Here is my configuration:
Bash:
# fstab
/jails/template/root    /jails/overlay/mnt       unionfs         ro                                                                      0       0
/jails/overlay/root     /jails/overlay/mnt       unionfs         rw,noatime,cow,max_files=32768,allow_other,use_ino,suid,nonempty        1       0


#jail.conf
overlay {
        host.hostname = "overlay";
        path = "/jails/overlay/mnt";
        exec.clean;
        
        exec.system_user = "root";
        exec.jail_user = "root";

        vnet;
        vnet.interface = "";

        allow.raw_sockets;
        mount.devfs;
        devfs_ruleset="4";
        
        mount.fstab = "$path/../fstab";
        
        exec.consolelog = "$path/../log/jail_${name}_console.log";
        
        # hooks only create/destroy network interfaces via ifconfig
        exec.prestart  += "$path/../exe/hooks/prestart.sh  $name";
        exec.poststart += "$path/../exe/hooks/poststart.sh $name";
        exec.prestop   += "$path/../exe/hooks/prestop.sh   $name";
        exec.poststop  += "$path/../exe/hooks/poststop.sh  $name";
        
        exec.start += "/bin/sh -x /etc/rc";
        exec.stop  =  "/bin/sh -x /etc/rc.shutdown";
}
 
Another interesting observation. I started setting template's ZFS dataset property "readonly=on" and all of a sudden those files don't get recreated in the jails anymore.
Why would the readonly property of the template's dataset have this impact on another file system mounted on top of it R/W via unionfs?
 
Code:
BUGS
     THIS FILE SYSTEM TYPE IS NOT YET FULLY SUPPORTED (READ: IT DOESN'T WORK)
     AND USING IT MAY, IN FACT, DESTROY DATA ON YOUR SYSTEM.  USE AT YOUR OWN
     RISK.  BEWARE OF DOG.  SLIPPERY WHEN WET.  BATTERIES NOT INCLUDED.
From mount_unionfs(8).
 
I actually use sysutils/fusefs-unionfs, unionfs(8). This manual page does not warn about missing support. There is a known issue about disabling copy-on-write, but I enable it, so it should in theory work.
As mentioned above, it actually works as expected, but when I set the "readonly" ZFS property of the lower layer to "on". I am wondering why the file system behaves like this.

Edit:
Wow, now I took a look at my fstab again, and you're completely right! It actually goes back to mount_unionfs. That's probably what happens.
I initially used a script for mounting (fusefs-unionfs) and then switched to fstab.
Thanks, I'll check if the problem persists when I use fusefs-unionfs via the command line instead of fstab.
 
You MUST mount the unionfs layer with NOATIME option, and so the system will no attempt to update the access time.
This is the reason why it rewrites the binaries.
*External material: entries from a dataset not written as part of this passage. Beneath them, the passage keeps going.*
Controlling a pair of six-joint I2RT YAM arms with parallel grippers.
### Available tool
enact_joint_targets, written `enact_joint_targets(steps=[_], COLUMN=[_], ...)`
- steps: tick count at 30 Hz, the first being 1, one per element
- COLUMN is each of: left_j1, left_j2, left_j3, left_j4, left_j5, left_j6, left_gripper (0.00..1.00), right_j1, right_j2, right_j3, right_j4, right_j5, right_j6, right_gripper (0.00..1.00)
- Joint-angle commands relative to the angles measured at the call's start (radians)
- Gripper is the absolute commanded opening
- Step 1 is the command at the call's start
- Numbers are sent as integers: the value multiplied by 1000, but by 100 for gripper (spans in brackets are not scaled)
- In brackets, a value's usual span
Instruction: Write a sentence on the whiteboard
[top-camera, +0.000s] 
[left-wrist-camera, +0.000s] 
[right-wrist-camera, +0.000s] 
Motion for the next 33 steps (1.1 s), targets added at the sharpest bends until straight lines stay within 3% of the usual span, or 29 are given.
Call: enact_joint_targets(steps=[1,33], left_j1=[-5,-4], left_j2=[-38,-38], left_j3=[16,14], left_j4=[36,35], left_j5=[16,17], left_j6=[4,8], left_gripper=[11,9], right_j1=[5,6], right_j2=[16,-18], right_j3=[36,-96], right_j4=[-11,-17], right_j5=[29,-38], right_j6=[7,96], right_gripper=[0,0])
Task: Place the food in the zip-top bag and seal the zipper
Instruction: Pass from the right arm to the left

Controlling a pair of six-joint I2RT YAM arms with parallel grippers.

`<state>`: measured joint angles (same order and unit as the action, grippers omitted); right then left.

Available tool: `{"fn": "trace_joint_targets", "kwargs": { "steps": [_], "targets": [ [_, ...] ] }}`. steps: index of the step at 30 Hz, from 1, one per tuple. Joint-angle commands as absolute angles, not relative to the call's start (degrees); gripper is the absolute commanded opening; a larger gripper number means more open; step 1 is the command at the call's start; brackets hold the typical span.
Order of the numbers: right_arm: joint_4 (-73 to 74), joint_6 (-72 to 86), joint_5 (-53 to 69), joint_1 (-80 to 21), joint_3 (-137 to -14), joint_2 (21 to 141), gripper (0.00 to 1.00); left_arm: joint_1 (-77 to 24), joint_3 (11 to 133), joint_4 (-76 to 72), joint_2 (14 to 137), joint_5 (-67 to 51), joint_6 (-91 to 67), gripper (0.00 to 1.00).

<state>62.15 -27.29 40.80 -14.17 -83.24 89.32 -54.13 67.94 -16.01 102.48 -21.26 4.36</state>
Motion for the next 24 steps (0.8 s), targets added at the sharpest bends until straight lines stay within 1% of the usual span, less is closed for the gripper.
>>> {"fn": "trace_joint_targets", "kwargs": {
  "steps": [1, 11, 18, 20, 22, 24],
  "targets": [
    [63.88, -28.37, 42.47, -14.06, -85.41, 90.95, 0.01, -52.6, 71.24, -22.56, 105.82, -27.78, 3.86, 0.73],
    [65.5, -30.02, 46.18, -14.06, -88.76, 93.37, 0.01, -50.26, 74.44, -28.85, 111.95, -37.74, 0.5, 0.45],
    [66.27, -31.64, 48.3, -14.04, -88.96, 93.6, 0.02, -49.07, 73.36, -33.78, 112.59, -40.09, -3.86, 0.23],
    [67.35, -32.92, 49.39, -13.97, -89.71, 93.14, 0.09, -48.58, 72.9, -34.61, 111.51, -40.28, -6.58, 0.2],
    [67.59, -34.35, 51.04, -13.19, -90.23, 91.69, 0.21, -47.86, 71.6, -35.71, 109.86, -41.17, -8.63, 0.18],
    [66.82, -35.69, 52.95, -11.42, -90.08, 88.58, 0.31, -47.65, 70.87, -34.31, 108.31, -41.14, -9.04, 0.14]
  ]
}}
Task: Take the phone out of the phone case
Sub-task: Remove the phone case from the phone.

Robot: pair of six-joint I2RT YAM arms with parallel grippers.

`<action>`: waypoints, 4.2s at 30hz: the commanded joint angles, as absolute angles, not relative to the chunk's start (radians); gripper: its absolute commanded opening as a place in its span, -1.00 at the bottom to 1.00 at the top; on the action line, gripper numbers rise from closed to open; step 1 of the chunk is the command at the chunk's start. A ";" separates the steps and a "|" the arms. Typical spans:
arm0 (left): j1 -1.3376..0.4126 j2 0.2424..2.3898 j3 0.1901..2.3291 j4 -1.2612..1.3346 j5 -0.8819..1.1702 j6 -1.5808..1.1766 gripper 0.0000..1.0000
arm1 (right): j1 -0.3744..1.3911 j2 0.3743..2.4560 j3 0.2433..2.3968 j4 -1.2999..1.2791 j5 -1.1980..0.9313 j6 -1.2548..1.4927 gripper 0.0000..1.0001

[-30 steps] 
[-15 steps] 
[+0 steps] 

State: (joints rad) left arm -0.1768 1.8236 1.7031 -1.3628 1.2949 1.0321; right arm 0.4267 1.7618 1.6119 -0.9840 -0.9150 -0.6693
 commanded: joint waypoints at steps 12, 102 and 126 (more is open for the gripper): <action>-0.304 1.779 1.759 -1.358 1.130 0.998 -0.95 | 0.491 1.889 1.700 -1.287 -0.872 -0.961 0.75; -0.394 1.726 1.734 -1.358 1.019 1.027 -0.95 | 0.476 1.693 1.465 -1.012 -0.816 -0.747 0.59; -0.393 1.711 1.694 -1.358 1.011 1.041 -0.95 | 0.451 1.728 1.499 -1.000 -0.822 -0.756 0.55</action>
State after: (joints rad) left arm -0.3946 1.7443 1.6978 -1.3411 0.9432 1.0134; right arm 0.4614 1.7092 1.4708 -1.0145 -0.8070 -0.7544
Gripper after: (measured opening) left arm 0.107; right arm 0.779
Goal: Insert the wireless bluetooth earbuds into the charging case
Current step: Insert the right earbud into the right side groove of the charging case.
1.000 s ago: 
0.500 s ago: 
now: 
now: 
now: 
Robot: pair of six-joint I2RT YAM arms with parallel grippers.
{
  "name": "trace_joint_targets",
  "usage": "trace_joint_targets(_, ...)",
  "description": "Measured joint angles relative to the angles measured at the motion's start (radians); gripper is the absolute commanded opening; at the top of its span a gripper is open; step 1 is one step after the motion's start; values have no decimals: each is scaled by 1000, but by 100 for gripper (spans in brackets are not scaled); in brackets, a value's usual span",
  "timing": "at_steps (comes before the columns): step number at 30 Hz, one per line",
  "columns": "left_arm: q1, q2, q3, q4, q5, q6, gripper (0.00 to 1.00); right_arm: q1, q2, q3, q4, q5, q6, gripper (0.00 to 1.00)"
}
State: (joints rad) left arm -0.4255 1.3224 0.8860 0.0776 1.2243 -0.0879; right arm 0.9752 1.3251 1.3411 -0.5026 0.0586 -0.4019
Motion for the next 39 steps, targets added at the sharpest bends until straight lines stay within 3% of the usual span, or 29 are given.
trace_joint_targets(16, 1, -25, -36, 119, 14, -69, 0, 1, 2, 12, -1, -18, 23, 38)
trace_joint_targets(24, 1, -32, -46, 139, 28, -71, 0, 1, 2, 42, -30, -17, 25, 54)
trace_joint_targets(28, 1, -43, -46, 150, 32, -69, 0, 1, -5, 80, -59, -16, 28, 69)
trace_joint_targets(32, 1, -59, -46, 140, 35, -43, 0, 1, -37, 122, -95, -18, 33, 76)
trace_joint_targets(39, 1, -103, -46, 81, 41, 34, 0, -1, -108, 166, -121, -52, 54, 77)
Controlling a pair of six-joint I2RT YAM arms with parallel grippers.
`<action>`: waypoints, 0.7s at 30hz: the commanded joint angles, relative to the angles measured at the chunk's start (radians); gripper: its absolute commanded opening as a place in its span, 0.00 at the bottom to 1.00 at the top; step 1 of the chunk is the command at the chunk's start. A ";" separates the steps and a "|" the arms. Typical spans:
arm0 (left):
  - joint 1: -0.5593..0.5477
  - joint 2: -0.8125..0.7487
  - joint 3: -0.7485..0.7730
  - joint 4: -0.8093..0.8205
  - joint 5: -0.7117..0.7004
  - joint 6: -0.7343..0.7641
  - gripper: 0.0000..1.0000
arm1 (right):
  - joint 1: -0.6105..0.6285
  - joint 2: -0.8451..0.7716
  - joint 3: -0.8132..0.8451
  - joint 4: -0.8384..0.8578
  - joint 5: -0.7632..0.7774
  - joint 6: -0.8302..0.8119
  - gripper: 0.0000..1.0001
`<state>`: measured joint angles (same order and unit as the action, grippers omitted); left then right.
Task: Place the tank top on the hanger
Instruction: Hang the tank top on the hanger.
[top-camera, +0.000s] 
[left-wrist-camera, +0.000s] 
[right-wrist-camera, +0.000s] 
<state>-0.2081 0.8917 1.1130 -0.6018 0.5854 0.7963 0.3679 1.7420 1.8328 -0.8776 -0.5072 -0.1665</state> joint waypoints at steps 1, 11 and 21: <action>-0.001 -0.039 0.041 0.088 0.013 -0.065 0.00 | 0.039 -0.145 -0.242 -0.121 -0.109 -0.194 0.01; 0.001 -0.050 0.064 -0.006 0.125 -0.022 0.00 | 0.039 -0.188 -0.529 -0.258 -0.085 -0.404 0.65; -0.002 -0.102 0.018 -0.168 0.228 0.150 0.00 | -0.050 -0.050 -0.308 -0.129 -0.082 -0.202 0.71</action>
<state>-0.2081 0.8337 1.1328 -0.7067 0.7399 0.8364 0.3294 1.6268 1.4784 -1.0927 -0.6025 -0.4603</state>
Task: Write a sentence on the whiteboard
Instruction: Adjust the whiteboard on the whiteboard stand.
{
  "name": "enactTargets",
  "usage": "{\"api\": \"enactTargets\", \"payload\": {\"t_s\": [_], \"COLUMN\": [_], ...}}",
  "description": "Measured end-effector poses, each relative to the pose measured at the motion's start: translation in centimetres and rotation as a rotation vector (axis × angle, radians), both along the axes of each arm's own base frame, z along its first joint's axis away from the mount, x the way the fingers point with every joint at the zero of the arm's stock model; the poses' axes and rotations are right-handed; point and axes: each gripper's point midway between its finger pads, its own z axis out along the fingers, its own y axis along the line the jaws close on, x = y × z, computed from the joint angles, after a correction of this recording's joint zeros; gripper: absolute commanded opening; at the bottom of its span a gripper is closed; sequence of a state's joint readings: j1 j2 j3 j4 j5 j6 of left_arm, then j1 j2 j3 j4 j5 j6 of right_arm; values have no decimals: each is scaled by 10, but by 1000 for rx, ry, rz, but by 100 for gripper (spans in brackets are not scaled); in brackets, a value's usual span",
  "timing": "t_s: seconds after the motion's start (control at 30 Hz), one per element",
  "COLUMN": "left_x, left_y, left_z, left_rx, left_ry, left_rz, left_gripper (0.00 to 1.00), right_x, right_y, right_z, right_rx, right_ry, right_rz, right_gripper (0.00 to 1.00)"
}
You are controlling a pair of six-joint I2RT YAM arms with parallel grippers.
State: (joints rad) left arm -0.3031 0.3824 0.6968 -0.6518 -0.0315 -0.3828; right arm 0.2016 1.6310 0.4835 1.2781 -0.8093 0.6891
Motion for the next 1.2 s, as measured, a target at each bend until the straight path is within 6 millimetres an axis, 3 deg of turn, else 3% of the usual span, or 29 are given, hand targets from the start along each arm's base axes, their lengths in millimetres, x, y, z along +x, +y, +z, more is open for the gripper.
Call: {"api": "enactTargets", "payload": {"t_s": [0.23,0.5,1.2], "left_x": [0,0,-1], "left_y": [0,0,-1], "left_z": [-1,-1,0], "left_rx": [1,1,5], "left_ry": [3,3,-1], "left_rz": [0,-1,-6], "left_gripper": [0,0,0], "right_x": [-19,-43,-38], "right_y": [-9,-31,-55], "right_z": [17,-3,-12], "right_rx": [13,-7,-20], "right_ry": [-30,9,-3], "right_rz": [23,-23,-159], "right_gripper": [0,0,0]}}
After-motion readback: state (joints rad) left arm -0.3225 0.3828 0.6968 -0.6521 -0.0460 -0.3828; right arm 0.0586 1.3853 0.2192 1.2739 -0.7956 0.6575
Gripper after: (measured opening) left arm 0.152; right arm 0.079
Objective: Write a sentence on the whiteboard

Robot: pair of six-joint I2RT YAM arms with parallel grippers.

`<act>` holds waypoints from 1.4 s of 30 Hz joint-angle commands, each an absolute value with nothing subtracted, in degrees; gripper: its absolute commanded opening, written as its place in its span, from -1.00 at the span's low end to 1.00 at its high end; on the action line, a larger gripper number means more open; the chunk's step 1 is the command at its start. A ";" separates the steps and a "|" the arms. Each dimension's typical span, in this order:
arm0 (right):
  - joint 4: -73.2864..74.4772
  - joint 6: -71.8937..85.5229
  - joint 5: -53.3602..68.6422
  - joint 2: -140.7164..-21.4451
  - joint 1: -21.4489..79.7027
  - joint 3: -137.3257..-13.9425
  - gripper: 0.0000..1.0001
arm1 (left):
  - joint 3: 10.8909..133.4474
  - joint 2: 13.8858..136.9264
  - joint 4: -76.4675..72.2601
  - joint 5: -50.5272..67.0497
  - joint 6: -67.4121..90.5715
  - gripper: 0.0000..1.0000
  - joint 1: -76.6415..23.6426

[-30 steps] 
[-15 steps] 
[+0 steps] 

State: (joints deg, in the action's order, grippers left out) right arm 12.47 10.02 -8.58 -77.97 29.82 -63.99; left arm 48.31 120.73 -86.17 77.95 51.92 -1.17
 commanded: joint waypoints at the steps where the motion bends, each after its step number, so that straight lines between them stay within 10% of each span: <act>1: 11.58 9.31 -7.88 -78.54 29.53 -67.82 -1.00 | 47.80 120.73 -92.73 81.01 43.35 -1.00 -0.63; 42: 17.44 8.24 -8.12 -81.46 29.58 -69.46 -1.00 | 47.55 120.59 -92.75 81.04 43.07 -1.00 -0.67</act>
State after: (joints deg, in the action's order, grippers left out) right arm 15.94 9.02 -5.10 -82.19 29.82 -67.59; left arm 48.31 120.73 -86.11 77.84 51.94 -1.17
Setting the underlying layer in read only mode doesn't block the access time update process... it will just block the writting process
With unionfs, the system find a writtable layer.... so it writes on it.

As SirDice said, unionfs is not totally reliable.

I have also tested unionfs in jail in the past, I have finally dropped.... exactly for the reason I explain here. Because with unionfs it is impossible to force read only mode
For example, if I want to "lock" a file, with unionfs it doesn't work anymore because filesystem only take into account the writtable flag of the upper layer

To lock a given file, you must create manually a new version of the file on the upper layer that will mask the underlying version of the file, and then use "chmod" which will apply to the file on the upper unionfs layer. So this reduce the interest of unionfs.

Unionfs implementation has some limitations "by design".
Many people have tested before you unionfs in jail, you are not the first, many people have finally dropped this idea because unionfs brings more problems than it solves ones.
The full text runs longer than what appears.